Improved Spatial Audio from Ambisonic Surround Sound Software
Submitting Institution
University of DerbyUnit of Assessment
General EngineeringSummary Impact Type
TechnologicalResearch Subject Area(s)
Information and Computing Sciences: Artificial Intelligence and Image Processing, Information Systems
Engineering: Electrical and Electronic Engineering
Summary of the impact
    The reduction of spatial variation in the quality of reproduced sound
      within a defined space using varied loudspeaker placements is a
      significant challenge for sound engineers. Dr Bruce Wiggins has conducted
      research into encoding, decoding and processing algorithms using
      Ambisonics, a system based around full-sphere sound reproduction. The
      outcomes of the research have been made accessible to the wider community
      by the creation of a suite of software plug-ins (WigWare), a production
      workflow, and associated teaching materials which can enable commercial
      audio workstations to benefit from Ambisonics. There are numerous recorded
      instances of successful use.
    Underpinning research
    Ambisonics, pioneered in the 1980's by Michael Gerzon, is a kernel-based
      3D surround sound system. The encoding (recording or panning) of the audio
      is separated from the decoding (or rendering) of the audio to speaker
      feeds. This means that the system can be rendered to any number of
      speakers in almost any position in 3D space, as long as the positions of
      the speakers are known. Moreover, Ambisonics is a system optimised around
      a number of psycho-acoustic criteria which, when implemented, reduce the
      variability of audio no matter what speaker arrangement is used for
      reproduction. This allows for a `mix once' system where subsequent
      remixing is not necessary when replayed over different loudspeaker
      systems. The research work carried out began by giving a thorough treatise
      on Ambisonic theory, specifying the relationship and conversions from and
      to other surround systems, which led to work quantifying and optimising
      the system using measured Head Related Transfer Function (HRTF) data and
      the more standard energy and velocity vector analysis. These complex
      multiple input, multiple output system were then optimised using a
      modified heuristic Tabu search algorithm with multiple defined fitness
      functions (Wiggins 2003, 2004). This was necessary as, up to this point
      (2003), there was no known or published method of generating Ambisonic
      decoder coefficients for irregular speakers arrays. This included the
      standard 5 speaker array as specified by the International
      Telecommunication Union (ITU-R BS 775); the standard matrix pseudo-inverse
      approach gave results that were psycho-acoustically sub-optimal as the
      matrices in question became ill-conditioned. Work carried out by Gerzon
      just before his death in 1995 on this subject was shown to lead to
      sub-optimal results (Wiggins 2003). This research solved that problem.

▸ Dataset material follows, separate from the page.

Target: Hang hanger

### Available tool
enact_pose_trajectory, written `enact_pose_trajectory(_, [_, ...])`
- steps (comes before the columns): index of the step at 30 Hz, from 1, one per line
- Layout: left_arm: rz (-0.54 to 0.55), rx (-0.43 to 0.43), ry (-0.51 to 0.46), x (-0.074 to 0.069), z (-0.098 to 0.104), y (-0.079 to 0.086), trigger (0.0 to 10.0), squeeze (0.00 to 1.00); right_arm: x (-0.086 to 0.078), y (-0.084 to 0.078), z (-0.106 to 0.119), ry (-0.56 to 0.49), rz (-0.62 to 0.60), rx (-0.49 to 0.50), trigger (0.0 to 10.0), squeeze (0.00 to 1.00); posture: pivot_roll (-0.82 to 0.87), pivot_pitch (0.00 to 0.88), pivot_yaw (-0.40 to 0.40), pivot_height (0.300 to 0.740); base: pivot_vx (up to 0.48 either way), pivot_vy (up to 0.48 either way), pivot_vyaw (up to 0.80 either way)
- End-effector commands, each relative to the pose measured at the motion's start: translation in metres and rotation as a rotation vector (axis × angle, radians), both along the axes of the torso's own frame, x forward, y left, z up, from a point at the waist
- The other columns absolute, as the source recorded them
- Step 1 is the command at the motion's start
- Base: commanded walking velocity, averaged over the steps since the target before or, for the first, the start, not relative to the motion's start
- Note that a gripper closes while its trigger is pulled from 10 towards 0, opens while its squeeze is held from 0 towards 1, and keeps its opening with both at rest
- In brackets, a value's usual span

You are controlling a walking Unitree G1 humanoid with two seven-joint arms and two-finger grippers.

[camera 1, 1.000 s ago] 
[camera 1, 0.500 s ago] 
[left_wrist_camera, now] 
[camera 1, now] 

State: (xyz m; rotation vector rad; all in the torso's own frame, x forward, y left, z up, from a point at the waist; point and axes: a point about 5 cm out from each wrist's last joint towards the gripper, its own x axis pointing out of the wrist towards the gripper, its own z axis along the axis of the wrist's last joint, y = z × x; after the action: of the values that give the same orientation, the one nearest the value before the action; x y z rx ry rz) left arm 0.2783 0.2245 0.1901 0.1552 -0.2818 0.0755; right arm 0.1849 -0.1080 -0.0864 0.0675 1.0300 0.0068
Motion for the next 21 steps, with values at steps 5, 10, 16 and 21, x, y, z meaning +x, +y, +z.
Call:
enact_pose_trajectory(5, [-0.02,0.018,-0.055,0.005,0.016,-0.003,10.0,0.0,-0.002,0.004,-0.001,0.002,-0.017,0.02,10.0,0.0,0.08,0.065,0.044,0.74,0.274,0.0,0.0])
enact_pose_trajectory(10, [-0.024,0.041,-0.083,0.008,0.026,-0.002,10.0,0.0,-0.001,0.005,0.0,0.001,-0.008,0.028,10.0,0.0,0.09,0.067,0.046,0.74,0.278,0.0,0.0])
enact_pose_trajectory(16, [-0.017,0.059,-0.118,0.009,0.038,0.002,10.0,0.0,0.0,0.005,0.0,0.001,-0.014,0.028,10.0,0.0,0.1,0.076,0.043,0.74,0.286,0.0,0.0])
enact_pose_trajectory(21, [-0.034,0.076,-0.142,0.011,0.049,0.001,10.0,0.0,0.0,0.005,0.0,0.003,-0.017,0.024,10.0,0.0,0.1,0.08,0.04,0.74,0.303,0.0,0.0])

      Subsequent work concentrated on the encoding side of Ambisonics, giving
      new insight in the performance of Ambisonic, 3D microphones with respect
      to near-field effects (distance cues), and how these could be handled in
      terms of decoding to loudspeaker arrays (Wiggins, 2009). Concurrently,
      work based on both the use of Ambisonic mixing tools in the context of
      music production and digital audio workstations allowed for the wider
      community to utilise the outputs of this research in the form of software
      Virtual Studio Technology (VST) plug-ins which implemented encoding,
      decoding and 3D reverb effects for up to 24 loudspeakers for 1st, 2nd, 3rd
      and 4th order Ambisonic systems. Note here that the order is an indication
      of the number of channels used in the encoding [(N+1)^2 where N is the
      order], with higher channel counts resulting in better spatial acuity.

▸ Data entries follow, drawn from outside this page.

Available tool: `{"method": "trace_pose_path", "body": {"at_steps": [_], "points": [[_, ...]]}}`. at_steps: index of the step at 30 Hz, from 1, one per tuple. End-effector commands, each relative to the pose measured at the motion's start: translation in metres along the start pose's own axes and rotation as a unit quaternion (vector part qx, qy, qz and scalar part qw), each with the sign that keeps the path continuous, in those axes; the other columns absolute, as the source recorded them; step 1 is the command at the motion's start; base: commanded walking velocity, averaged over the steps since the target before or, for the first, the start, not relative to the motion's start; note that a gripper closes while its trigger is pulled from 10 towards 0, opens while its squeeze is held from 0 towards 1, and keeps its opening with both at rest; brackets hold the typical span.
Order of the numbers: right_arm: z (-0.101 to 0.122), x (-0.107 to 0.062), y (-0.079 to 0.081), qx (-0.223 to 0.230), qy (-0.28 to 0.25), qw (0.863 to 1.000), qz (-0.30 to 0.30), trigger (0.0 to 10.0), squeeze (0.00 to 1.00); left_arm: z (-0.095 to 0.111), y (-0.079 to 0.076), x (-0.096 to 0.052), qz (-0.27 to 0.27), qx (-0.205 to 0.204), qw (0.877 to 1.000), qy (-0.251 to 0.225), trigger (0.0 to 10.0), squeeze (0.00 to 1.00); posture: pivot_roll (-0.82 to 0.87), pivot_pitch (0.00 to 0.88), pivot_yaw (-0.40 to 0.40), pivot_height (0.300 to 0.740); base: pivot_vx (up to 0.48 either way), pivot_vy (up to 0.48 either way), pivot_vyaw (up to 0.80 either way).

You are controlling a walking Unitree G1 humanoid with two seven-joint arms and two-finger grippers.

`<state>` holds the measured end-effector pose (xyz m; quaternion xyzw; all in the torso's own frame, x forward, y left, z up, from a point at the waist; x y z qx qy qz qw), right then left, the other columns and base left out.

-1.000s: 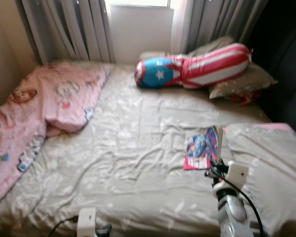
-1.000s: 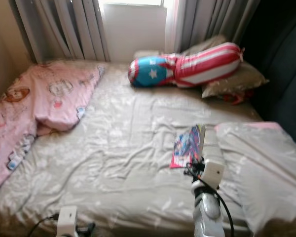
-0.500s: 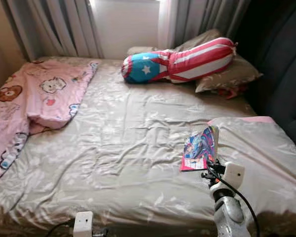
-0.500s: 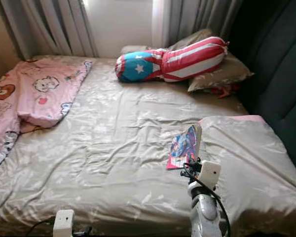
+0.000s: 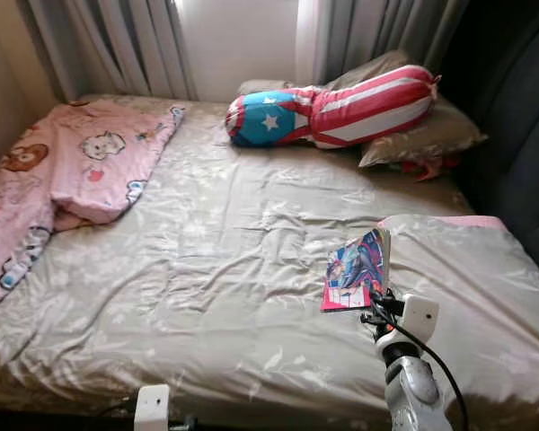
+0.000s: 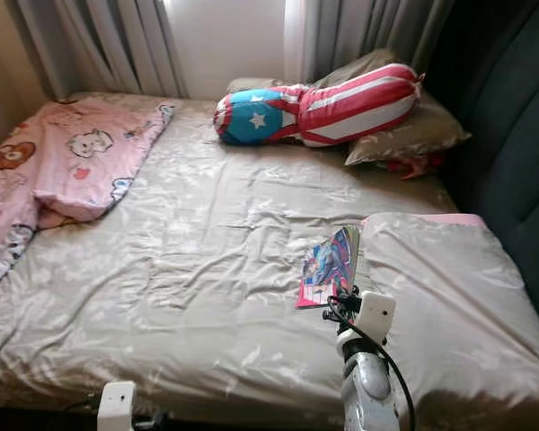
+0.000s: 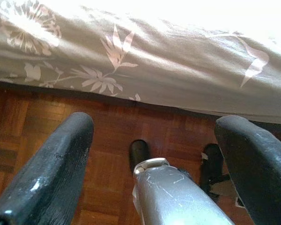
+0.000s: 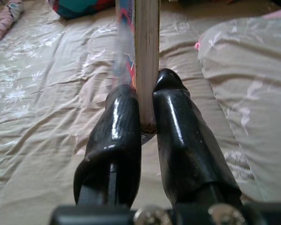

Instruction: Clean up the room

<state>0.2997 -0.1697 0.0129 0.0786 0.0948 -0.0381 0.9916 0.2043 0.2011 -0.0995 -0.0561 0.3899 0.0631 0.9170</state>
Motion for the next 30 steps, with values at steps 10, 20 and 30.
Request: {"method": "trace_pose_path", "body": {"at_steps": [10,20,30], "points": [[0.012,0.002,0.009,-0.007,-0.021,0.999,0.025,10.0,0.0,0.034,-0.001,0.005,-0.009,-0.02,0.998,-0.066,10.0,0.0,-0.08,0.047,-0.069,0.74,0.0,0.0,0.0],[0.016,0.001,0.012,-0.027,-0.035,0.998,0.052,10.0,0.0,0.15,-0.015,-0.012,-0.068,-0.022,0.941,-0.33,10.0,0.0,-0.09,0.043,-0.065,0.74,0.0,0.0,0.0],[0.015,0.002,0.017,-0.035,-0.027,0.997,0.056,10.0,0.0,0.159,-0.028,-0.029,-0.086,-0.028,0.919,-0.384,10.0,0.0,-0.09,0.027,-0.066,0.735,0.0,0.0,0.0]]}}
Point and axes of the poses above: a point about 5 cm out from each wrist's last joint towards the gripper, its own x axis pointing out of the wrist towards the gripper, its own z axis along the axis of the wrist's last joint, y = z × x, the point moved 3 cm from there along x, pointing out of the wrist towards the gripper, and after that the axes turned 5 degrees about -x, right-handed, at the moved point
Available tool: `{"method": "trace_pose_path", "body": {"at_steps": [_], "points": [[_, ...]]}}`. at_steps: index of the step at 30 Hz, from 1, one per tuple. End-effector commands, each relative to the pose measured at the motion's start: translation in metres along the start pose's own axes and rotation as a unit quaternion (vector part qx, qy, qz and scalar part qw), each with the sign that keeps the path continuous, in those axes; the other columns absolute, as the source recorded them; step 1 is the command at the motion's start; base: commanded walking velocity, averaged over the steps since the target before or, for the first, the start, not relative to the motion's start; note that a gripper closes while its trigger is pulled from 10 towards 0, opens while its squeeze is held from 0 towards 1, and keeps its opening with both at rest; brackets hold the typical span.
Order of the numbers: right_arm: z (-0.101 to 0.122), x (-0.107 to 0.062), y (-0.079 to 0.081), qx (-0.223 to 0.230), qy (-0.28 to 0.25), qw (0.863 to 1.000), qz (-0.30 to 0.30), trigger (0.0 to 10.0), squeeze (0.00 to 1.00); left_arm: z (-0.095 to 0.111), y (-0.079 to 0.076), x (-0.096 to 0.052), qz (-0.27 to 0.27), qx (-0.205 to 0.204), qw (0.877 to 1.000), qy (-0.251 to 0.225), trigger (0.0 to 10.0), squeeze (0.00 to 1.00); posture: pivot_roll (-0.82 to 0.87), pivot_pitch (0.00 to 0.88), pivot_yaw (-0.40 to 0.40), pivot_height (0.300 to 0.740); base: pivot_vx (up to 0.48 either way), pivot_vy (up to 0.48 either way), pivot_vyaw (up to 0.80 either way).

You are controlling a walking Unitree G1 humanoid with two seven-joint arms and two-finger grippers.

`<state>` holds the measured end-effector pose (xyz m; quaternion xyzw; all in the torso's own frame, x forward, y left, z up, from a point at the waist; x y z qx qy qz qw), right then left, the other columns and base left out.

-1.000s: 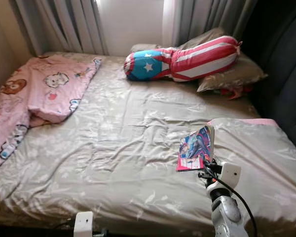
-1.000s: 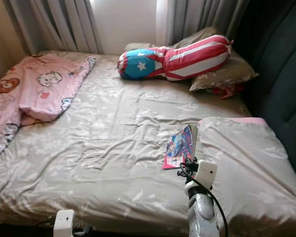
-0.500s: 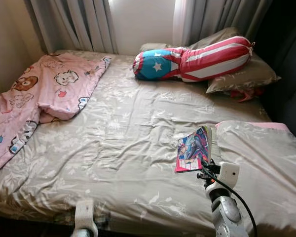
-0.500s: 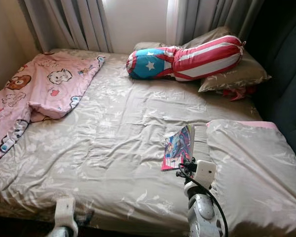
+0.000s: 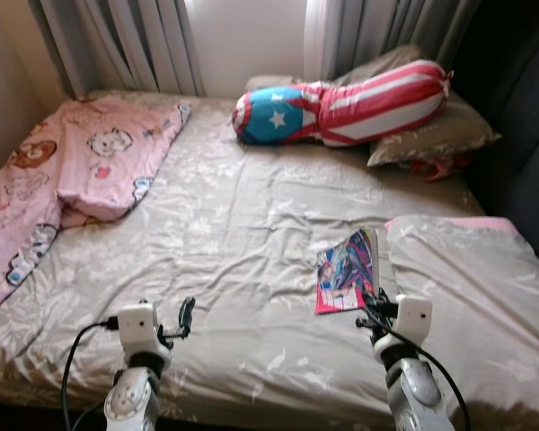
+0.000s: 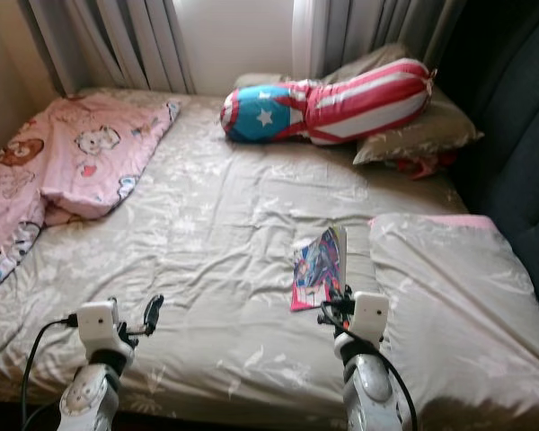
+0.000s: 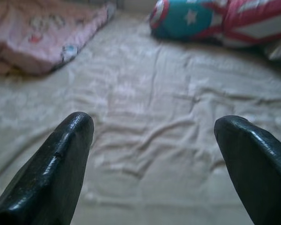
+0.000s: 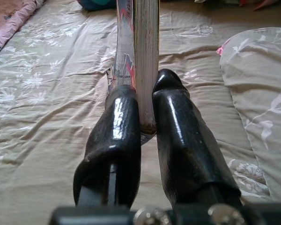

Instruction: Clean up the room

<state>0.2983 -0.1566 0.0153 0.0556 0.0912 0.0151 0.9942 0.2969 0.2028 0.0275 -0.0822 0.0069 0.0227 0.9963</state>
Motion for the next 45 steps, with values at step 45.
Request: {"method": "trace_pose_path", "body": {"at_steps": [45], "points": [[0.017,0.003,0.0,-0.019,-0.04,0.999,0.0,10.0,0.0,0.018,-0.033,0.008,-0.034,-0.025,0.999,-0.013,10.0,0.0,-0.09,0.05,-0.073,0.662,0.0,0.0,0.0]]}}
Point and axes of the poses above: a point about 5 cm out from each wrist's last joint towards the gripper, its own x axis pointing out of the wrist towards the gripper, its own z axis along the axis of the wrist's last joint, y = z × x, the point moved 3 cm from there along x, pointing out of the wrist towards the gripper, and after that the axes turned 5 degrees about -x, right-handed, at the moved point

      This software, named WigWare, first released in November 2005, has evolved
      to take in further work based on proximity effect, near-field compensation
      and speaker compensation. This arises from the distance of both the
      encoded, or recorded source, and the speakers used to replay the audio. To
      disseminate the work, `screencasts' documenting how to set up and use the
      software research outputs in an example Digital Audio Workstation (DAW)

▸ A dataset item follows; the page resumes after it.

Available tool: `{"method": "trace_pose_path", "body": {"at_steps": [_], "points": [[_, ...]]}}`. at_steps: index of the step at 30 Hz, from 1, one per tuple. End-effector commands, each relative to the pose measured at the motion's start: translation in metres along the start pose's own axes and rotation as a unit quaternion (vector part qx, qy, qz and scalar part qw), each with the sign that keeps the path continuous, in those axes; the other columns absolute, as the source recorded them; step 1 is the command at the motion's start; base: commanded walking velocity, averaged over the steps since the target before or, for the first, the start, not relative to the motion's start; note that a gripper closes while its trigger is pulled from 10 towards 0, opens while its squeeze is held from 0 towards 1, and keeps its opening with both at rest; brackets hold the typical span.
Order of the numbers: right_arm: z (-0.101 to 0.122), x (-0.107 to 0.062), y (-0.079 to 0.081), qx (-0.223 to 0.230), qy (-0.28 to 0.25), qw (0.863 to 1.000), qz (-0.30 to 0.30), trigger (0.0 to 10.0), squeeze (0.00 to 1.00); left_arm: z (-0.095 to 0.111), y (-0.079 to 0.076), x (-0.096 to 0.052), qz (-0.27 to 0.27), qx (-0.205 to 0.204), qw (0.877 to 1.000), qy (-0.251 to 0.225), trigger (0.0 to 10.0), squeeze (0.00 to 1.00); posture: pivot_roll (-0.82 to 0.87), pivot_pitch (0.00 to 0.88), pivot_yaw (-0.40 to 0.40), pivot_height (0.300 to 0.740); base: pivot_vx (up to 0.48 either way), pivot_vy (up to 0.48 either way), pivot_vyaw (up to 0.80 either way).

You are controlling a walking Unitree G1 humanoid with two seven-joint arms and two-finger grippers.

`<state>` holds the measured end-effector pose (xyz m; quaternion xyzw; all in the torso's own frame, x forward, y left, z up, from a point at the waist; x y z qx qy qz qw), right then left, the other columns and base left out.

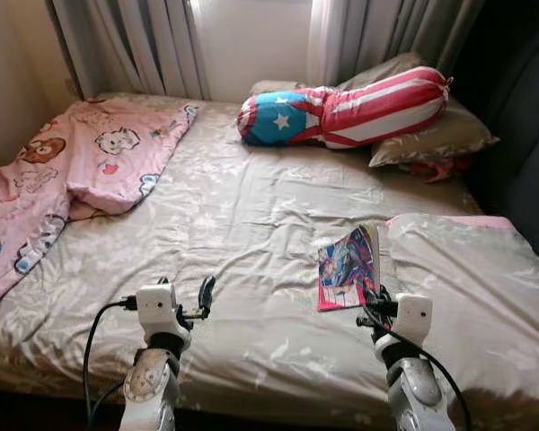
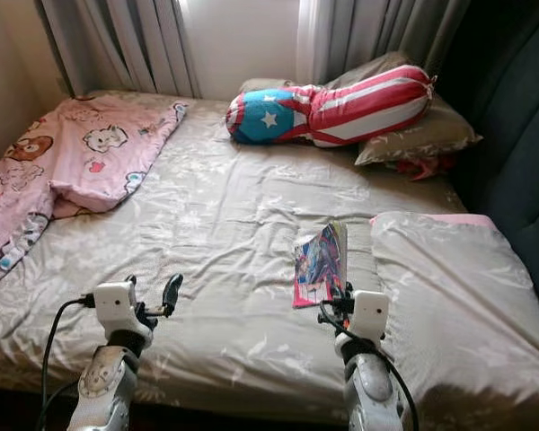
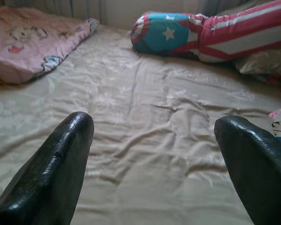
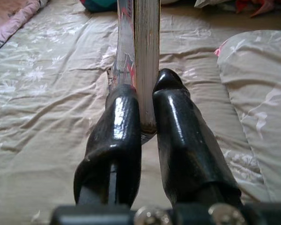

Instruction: Clean up the room

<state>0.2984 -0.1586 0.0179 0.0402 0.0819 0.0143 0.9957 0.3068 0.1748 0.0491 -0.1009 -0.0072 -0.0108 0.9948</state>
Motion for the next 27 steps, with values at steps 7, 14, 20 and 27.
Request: {"method": "trace_pose_path", "body": {"at_steps": [7,14,20,27], "points": [[0.0127,0.0031,0.0026,-0.004,-0.028,1.0,0.002,10.0,0.0,0.0012,-0.0005,-0.0011,0.001,-0.007,1.0,0.0,10.0,0.0,-0.09,0.058,-0.073,0.662,0.0,0.0,0.0],[0.0109,0.0035,0.0041,-0.007,-0.02,1.0,0.004,10.0,0.0,0.0,-0.0016,-0.0017,0.0,-0.007,1.0,0.002,10.0,0.0,-0.09,0.064,-0.073,0.662,0.0,0.0,0.0],[0.0125,0.0031,0.0036,-0.003,-0.027,1.0,0.001,10.0,0.0,-0.0016,-0.0004,-0.0012,-0.001,-0.008,1.0,0.006,10.0,0.0,-0.09,0.064,-0.073,0.662,0.0,0.0,0.0],[0.0128,0.0029,0.0039,-0.003,-0.028,1.0,0.001,10.0,0.0,-0.0042,0.0006,-0.001,0.0,-0.011,1.0,0.013,10.0,0.0,-0.09,0.068,-0.074,0.662,0.0,0.0,0.0]]}}
Point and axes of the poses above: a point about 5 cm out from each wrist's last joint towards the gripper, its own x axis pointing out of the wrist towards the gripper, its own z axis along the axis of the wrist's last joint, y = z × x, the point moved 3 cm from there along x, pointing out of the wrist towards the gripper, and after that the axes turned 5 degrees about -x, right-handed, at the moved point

      have been made publicly available (using Reaper as the DAW -
      http://reaper.fm). This work has led to a number of invited presentations,
      at DAFx 2012, Institute of Acoustics Reproduced Sound 2012 and Birmingham
      University and involvement with the BBC R&D Audio Research
      Partnership.
    The principle investigator was Bruce Wiggins who enrolled as a PhD
      student at the University of Derby in 1999, completing in 2004. The
      supervisors were Iain Paterson-Stephens and Professor Richard Thorn with
      contributing work by Dr Stuart Berry and Dr Valerie Lowndes (all staff at
      the University of Derby)
    References to the research
    
The main key outputs related to the work are:
      Wiggins, B. Paterson-Stephens, I., Lowndes, V., Berry, S. (2003) The
      Design and Optimisation of Surround Sound Decoders Using Heuristic
      Methods. Proceedings of UKSim 2003, Conference of the UK Simulation
      Society p.106-114.
      http://tinyurl.com/BruceImpact5
      (Best Quality 1 of 3)
     
Wiggins, B. (2004), An Investigation into the Real-time Manipulation and
      Control of Three-dimensional Sound Fields, PhD thesis, University of
      Derby, Derby, UK.
      
        http://tinyurl.com/BruceImpact4 (Best Quality 2 of 3)
     
Wiggins, B. (2007) The Generation of Panning Laws for Irregular Speaker
      Arrays Using Heuristic Methods. Proceedings of the 31st International AES
      conference, London, UK.
      http://tinyurl.com/BruceImpact3
      (Best Quality 3 of 3)
     
Wiggins, B. (2008) Has Ambisonics Come of Age? Reproduced Sound 24 -
      Proceedings of the Institute of Acoustics, Vol 30. Pt 6.
      
        http://tinyurl.com/BruceImpact2
     
Wiggins, B., Spenceley, T. (2009) Distance coding and performance of the
      mark 5 and st350 SoundField microphones and their suitability for
      Ambisonic reproduction. Reproduced Sound 25 — Proceeding of the Institute
      of Acoustics, Vol 31, Pt 4.
      
        http://tinyurl.com/BruceImpact1
     
Details of the impact
    After completing the PhD it became apparent that although there were a
      number of researchers working on Ambisonics, it was extremely difficult to
      utilise the published work for Audio Production and live events.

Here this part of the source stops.